Agents' Errors & Omissions Review is excerpted from The Professional Edge newsletter which is published by SAFECO Insurance Companies in conjunction with the marketing administrators for SAFECO's agents E&O program.
When it rains, it pours
At issue: The lawsuit was filed by Plaintiffs Henri Lynn Burton ("Burton") and Kadi Casey ("Kadi"). Burton and Kadi were involved in a single-vehicle accident on April 16, 1990. They were traveling in an automobile driven by James Casey ("James") when he lost control of the vehicle and hit an embankment. James was Burton's husband and Kadi's father at the time of the accident. James and Burton had liability insurance and uninsured motorists coverage through State Farm.
Burton and Kadi filed a liability claim with State Farm, alleging that James' negligence had caused the collision and their injuries. State Farm, on May 22, 1990, denied the liability claim on the basis of the family-member exclusion contained in the insurance policy. Four years later, on April 14, 1994, Burton and Kadi brought the lawsuit against State Farm and Bill Kurtz, the insurance agent who sold the policy to James and Burton.
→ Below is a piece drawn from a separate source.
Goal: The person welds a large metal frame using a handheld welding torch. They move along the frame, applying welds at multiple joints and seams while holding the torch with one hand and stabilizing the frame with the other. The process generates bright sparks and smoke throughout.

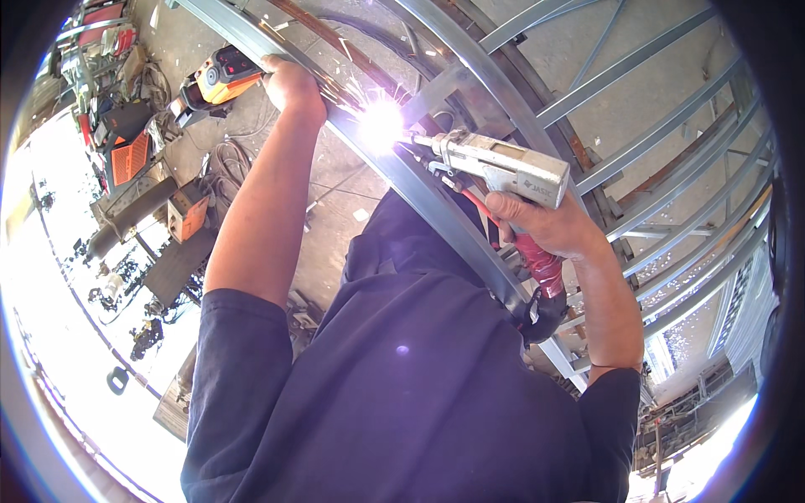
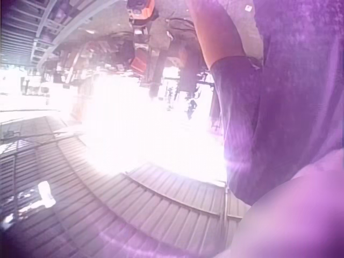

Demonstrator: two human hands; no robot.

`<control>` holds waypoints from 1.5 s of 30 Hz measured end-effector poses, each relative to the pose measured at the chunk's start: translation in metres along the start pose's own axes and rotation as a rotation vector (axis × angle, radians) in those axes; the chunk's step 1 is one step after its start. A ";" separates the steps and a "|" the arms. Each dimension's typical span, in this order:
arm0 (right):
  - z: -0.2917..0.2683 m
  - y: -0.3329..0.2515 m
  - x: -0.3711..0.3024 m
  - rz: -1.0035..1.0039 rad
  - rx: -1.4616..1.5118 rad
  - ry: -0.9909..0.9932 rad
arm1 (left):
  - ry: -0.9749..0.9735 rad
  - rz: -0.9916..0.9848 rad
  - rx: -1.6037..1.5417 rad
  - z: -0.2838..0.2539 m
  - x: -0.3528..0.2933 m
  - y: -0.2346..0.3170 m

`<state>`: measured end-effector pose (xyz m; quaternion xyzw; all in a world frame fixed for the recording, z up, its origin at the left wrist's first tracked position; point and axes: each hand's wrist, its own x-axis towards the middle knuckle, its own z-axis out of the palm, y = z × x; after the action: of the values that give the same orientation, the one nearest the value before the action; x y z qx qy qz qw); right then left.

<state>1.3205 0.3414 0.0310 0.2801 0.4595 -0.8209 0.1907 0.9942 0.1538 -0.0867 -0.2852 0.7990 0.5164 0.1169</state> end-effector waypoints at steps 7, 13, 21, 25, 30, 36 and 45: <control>0.000 0.001 -0.001 0.014 -0.021 -0.007 | 0.020 -0.019 0.063 -0.003 0.015 -0.007; -0.002 0.006 -0.003 0.035 0.003 0.021 | 0.064 -0.014 0.125 -0.002 0.001 0.002; -0.021 0.011 -0.043 0.124 0.069 0.162 | 0.102 0.002 0.174 -0.006 0.001 0.003; -0.030 0.027 -0.063 0.139 0.087 0.177 | 0.087 -0.043 0.123 -0.002 -0.013 0.011; -0.035 0.042 -0.071 0.184 0.081 0.134 | 0.099 -0.037 0.105 0.000 -0.028 0.018; -0.032 0.041 -0.070 0.250 0.031 0.132 | 0.121 -0.044 0.114 0.002 -0.031 0.020; -0.029 0.040 -0.070 0.250 -0.029 0.122 | 0.133 -0.027 0.158 0.001 -0.029 0.020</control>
<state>1.4055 0.3499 0.0374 0.3818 0.4436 -0.7655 0.2674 1.0066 0.1705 -0.0581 -0.3196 0.8393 0.4299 0.0926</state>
State Farm moved for summary judgment.
The court, granting a partial summary judgment, dealt with no fewer than seven causes of action which were filed against the carrier and its agent as follows:
1. The causes of action against State Farm for breach of the common law duty of good faith and fair dealing, violations of the Texas Deceptive Trade Practices and violations of the Insurance Code, accrue on the date the insurance claims are denied. The plaintiffs' claims and their causes of action accrued on May 22, 1990, and June 27, 1990, respectively. The statute of limitations for these causes of action is two years. Since Burton did not file her claim until April 14, 1994, four years after the causes of action accrued, the claims were barred by the statute of limitations. Kadi's claims were not barred by the statute of limitations because she was under 18 years of age.
2. The Duty of Good Faith and Fair Dealing. There is a duty, under Texas law, on the part of an insurer to deal fairly and in good faith with an insured in the processing of claims. A cause of action for breach of the duty of good faith and fair dealing exists when the insurer has no reasonable basis for denying or delaying payment. Texas courts have ruled, "Insurance carriers maintain the right to deny questionable claims without being subject to liability for an erroneous denial of a claim. A bona fide controversy is a sufficient reason for failure of an insurer to make a prompt payment of a loss claim."
State Farm denied the liability claim, in total, based on the family-member and family-owned-vehicle exclusion contained in the policy. There was controversy as to the validity of the family-member exclusion as applied to liability policies, and it was not held invalid by the Texas Supreme Court until two years after the State Farm denial of the claim. At the time of the denial, the liability claim was questionable, as there was a bona fide controversy regarding the enforceability of the exclusion. Thus, the plaintiffs could not establish that there was no reason for State Farm to deny the claim.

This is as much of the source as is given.